Our story starts of with a young family whose bread winner has been made redundant by technological advances.  Desperate to avoid the huge tower blocks, they set up in the fringe: the downfallen remnant neighborhoods of standalone housing that stands between the tower blocks and the nice areas of town.  Very quickly they learn that being out of the ghetto, does not make you safe, and as one person in the protection racket notes, it is harder to "protect" all the separated homes, than the condensed, squeezed together apartment flats with 8 people living in a one room apartment.
As noted above, the novel does an amazing job of extrapolating from some basic assumptions.  What happens if world population continues its rise, and global warming gets out of control?  For having been written over 25 years ago, it is only dated in just a few areas of unanticipated technology.  And since we are mostly spending time with the down and out, they likely wouldn't have any of it anyhow.  If coffee or tea are luxuries, and the early internet style televisions no longer work, you probably aren't going to have much of a cell phone system running either.

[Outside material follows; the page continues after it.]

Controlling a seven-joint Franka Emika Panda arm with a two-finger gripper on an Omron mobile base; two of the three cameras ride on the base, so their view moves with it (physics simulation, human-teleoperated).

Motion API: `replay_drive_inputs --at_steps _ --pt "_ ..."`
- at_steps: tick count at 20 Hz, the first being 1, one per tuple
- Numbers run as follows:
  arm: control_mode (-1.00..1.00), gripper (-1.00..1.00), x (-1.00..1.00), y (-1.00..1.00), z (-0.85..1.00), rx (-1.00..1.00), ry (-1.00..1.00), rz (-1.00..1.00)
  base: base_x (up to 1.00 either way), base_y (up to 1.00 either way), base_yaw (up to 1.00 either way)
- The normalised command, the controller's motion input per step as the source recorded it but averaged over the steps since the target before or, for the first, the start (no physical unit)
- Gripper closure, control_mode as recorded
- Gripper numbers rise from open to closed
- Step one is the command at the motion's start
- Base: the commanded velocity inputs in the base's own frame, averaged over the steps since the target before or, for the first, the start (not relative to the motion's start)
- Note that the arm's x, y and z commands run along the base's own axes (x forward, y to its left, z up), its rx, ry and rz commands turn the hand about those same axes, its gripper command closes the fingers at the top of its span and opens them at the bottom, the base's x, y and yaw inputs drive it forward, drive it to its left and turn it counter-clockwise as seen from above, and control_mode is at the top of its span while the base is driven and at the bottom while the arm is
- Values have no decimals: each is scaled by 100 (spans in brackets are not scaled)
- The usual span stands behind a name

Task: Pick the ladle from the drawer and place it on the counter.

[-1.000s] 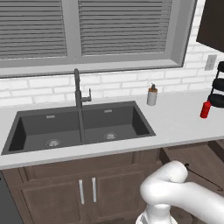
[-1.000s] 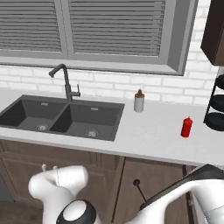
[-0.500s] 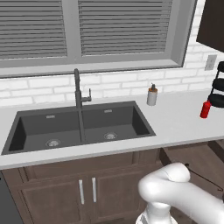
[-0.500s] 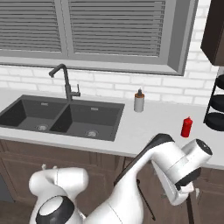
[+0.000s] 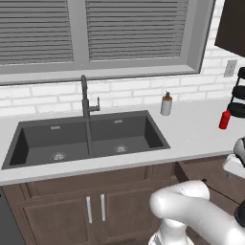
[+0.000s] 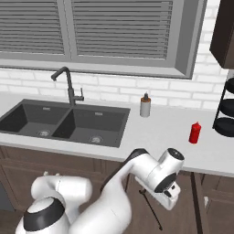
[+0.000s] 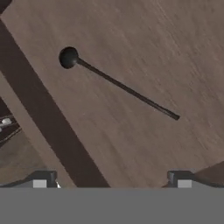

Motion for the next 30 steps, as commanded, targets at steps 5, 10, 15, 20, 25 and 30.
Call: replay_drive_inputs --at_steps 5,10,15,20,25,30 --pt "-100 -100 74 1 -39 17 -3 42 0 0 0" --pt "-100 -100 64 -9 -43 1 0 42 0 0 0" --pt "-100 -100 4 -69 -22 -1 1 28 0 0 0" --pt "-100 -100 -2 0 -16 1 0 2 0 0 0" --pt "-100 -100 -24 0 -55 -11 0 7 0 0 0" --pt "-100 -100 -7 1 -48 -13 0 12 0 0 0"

The novel does not dodge a lot of tough questions.  If you're economy is slowly falling apart, how are you best going to keep everyone fed.  And if it looks like it is going to keep getting worse, what types of methods might be justified in bringing the situation in control.  Rather than pontificating from a bully pulpit, the author tends to play out these situations through a  worms eye view of people who are living on the edge.  They are both the mechanisms and the victims of the plot.
I obviously liked the book.  It is not an action packed novel, playing out more like a contemporary family character study.  The characters are under a lot of pressure and are not always on their best behavior:  family life under duress.  The ending is a little bit of a fuzzy feel good, but doesn't actually seem to be the main point of the novel.  The point of the novel is the getting there.

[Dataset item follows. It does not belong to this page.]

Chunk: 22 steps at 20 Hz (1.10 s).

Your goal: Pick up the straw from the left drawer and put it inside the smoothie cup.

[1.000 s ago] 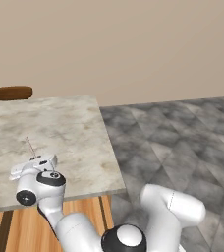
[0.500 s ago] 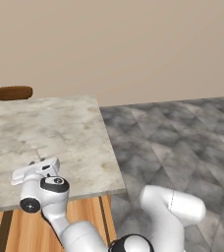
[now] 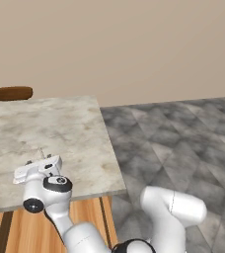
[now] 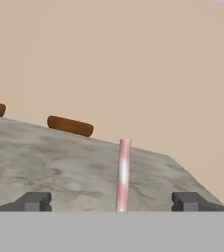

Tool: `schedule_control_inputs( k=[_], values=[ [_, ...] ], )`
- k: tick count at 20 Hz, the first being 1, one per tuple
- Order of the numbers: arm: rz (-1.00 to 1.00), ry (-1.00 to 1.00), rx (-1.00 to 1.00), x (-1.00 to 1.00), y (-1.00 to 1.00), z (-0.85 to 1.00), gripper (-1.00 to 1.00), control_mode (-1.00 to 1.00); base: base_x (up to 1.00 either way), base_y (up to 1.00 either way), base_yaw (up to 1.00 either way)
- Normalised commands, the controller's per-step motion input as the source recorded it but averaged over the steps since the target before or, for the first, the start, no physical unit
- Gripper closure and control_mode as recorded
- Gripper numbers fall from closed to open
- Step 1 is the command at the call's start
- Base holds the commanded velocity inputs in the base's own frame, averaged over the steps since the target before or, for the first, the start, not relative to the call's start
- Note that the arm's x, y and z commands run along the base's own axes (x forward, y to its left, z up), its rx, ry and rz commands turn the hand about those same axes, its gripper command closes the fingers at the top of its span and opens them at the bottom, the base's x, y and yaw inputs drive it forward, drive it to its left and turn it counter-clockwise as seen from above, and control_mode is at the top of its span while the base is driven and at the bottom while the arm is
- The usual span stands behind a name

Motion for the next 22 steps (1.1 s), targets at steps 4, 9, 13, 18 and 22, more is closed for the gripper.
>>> schedule_control_inputs(
  k=[4, 9, 13, 18, 22],
  values=[
    [0.00, -0.14, -0.02, -0.21, 0.00, 0.83, -1.00, -1.00, 0.00, 0.00, 0.00],
    [0.00, -0.10, -0.01, -0.43, -0.18, 1.00, -1.00, -1.00, 0.00, 0.00, 0.00],
    [-0.04, 0.01, 0.00, -0.42, -0.49, 0.83, -1.00, -1.00, 0.00, 0.00, 0.00],
    [-0.11, 0.08, 0.06, -0.19, -0.91, 0.44, -1.00, -1.00, 0.00, 0.00, 0.00],
    [-0.09, 0.06, 0.19, -0.14, -1.00, 0.14, -1.00, -1.00, 0.00, 0.00, 0.00]
  ],
)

We have our two descriptive ratings, Realism and Readability: 1 to 7; with 4 at the mid-point and 7 high.
Realism is mixed.  The novel is clearly portraying a world that is not exactly ours.  The dystopian mindset of today would bring forth slightly different horrors than that of 1987.  The robotic predator drone showed up in 1984 with William Gibson's Neuromancer, but this author misses that fright.  Both missed cell phones.  On the positive side, it does an exceptional job of portraying possible mechanisms behind a slow social and economic collapse.  It does a better job portraying today's economic collapse on some levels, than some of today's contemporary novels.  We will call it a 5.
Readability is not its literary merit, but literally: "how painless of a read is this?"   It is not a page turner.  While it doesn't go too deep into high symbolism, there is a fair amount of moralizing over social and personal issues.  In particular, parts of the middle section began to get slow for me.  It takes a little while to get the story to where it is going.  It is a literary 4.

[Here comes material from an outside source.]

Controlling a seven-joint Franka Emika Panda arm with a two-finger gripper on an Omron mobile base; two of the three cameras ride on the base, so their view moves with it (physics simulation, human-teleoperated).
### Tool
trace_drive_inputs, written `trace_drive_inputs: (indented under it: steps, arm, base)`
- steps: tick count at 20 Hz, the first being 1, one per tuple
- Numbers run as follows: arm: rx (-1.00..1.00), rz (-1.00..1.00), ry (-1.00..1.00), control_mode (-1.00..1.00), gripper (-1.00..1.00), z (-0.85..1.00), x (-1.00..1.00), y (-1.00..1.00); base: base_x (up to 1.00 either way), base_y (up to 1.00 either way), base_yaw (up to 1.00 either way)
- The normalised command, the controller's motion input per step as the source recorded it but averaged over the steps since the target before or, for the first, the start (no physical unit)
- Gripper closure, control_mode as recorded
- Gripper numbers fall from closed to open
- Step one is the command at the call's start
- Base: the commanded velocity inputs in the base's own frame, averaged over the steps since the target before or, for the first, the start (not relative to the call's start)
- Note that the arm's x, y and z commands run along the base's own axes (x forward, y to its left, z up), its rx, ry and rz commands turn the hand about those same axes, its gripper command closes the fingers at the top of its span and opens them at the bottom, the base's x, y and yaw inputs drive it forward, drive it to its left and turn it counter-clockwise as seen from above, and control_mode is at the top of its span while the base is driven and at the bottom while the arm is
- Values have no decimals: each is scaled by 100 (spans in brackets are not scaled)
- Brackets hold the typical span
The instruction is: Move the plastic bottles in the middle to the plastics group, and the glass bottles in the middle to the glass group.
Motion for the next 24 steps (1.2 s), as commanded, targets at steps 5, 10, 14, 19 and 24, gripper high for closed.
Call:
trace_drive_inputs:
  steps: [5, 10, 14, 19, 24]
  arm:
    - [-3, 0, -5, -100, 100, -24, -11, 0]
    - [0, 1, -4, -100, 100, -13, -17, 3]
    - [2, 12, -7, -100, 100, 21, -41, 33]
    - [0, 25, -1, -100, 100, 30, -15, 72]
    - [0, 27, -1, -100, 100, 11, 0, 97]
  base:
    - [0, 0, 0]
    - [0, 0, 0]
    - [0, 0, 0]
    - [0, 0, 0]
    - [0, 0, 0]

Thumbnail of very cool original Sea and Summer cover.  Larger version is here .


PioneerPreppy said...

People living on the edge is always good though. I might have to check this one out.

russell1200 said...

Pioneer: Although I alluded to it above, one point that it really brings home is that most people don't become better people under stress, and the ones that do, are not necessarily the ones you think will.